Eh bien le type de techno que j’apprécie avant tout, celle dont je me sens proche, ça a toujours été celle du early Chicago, le son de Detroit. Ils avaient une façon d’enregistrer très brute, en one shot, proche du live. D’Marc Cantu fait partie de cette école. Il enregistre ses morceaux avec toutes ces machines devant lui, dans des conditions live. C’est beaucoup plus viscéral. Ses disques sont dans ma record box depuis un moment, j’avais l’habitude de les jouer. Je l’ai contacté, il aime et suit tout mes trucs de Death In Vegas, c’est un mec un peu indie à la base, tu sais, il jouait de la batterie dans des groupes un peu metal. Ça s’est fait naturellement.
Avec des producteurs comme Andrew Weatherall, Oliver Ho, Ivan Smagghe, tu fais partie des producteurs d’électronique avec un très gros background rock’n’roll – si je dis pas de bêtises, tu as même un poster géant des Stooges au mur de ton studio. En même temps il y a beaucoup d’éléments krautrock, purement électroniques ou acid house dans ta musique…
Le rock’n’roll a toujours été une attitude. Le rock’n’roll des 50’s ou les Stooges sont des groupes qui ont ce sentiment d’anxiété. Tout ça est venu de la peur de la guerre, la peur du nucléaire, en révolte contre le système. J’ai grandi au son des Stooges et du Velvet Underground, plus tard My Bloody Valentine. Ce sont mes groupes favoris. Puis j’ai découvert la musique techno, le son de Chicago, l’ecstasy et les drogues. Ca a tout changé pour moi. Comme beaucoup de personnes de ma génération, la culture rave était ma révolution. J’avais 18 ans je voulais tout casser à l’époque. Mais musicalement j’étais toujours complexé par rapport au son américain de Chicago, de ce qui se faisait là-bas. Mais je me reconnaissais typiquement dans ce son, à base de répétition, c’est comme le rock’n’roll pour moi, ce sont les mêmes bases, les même racines d’urgence et d’anxiété.
Un des secrets les mieux gardés de la pop musique, c’est ton projet Black Acid. Où en est le projet maintenant? Tu n’as sorti que deux 45 tours à ce jour.
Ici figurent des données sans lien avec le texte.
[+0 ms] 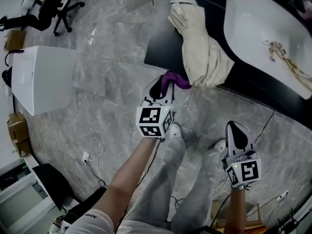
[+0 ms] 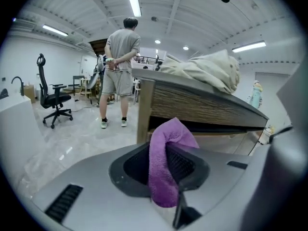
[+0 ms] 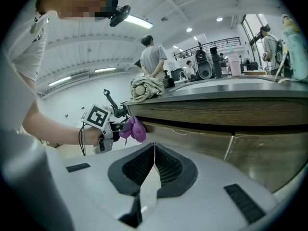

Oui, en fait il y a tout un album de prêt, qui est entièrement fini, si tu veux tout savoir. Il est fini depuis huit ans.
Oh, pourquoi ne pas le sortir ?
(Longue pause.) Ok, quand j’ai commencé Black Acid c’était un tout autre projet. Assez éloigné de Death In Vegas. Je suis arrivé à New York et je cherchais à faire quelque chose de complètement différent. Tu sais, j’ai eu un drame dans ma vie à ce moment-là, et je voulais me soigner. Le choix qui s’offrait à moi alors était soit d’aller de l’avant et de sortir la tête de l’eau, soit de prendre une mauvaise pente qui m’aurait conduit dans une longue dépression. J’ai choisi la bonne direction avec le projet Black Acid. Ce travail a été comme une thérapie. Et j’ai fait ce disque, je l’ai fini. Un album entier. Et je dois dire que c’est peut-être la meilleure disque que j’ai fait à ce jour. Mais pour moi, le réaliser me suffisait. On a répété ensemble pendant une année. Puis on a enregistré dans un studio dans le Michigan. On a tout enregistré directement à la console, en deux semaines, sans effet. Je voulais faire un disque dans ces conditions. C’est un projet qui a eu une une longue maturation, prés d’un an avant d’accoucher en studio. ça a été une libération. A l’inverse de tout mes trucs électroniques qui sont assez instinctifs, ce disque de rock’n’roll a été une sorte d’accouchement. Après, je ne sais pas réellement pourquoi je ne l’ai jamais sorti. Ce n’est pas comme si j’en avais honte, comme je te le dis, c’est sûrement le travail dont je suis le plus fier à ce jour, mais… (longue pause)… peut être qu’au fond je veux le garder pour moi. Je sais que je le sortirai un jour. Mais pour le moment ce n’est pas à l’ordre du jour. En ce moment, ma priorité c’est Drone. Je ne veux pas faire plusieurs choses à la fois, je veux me concentrer sur un seul projet.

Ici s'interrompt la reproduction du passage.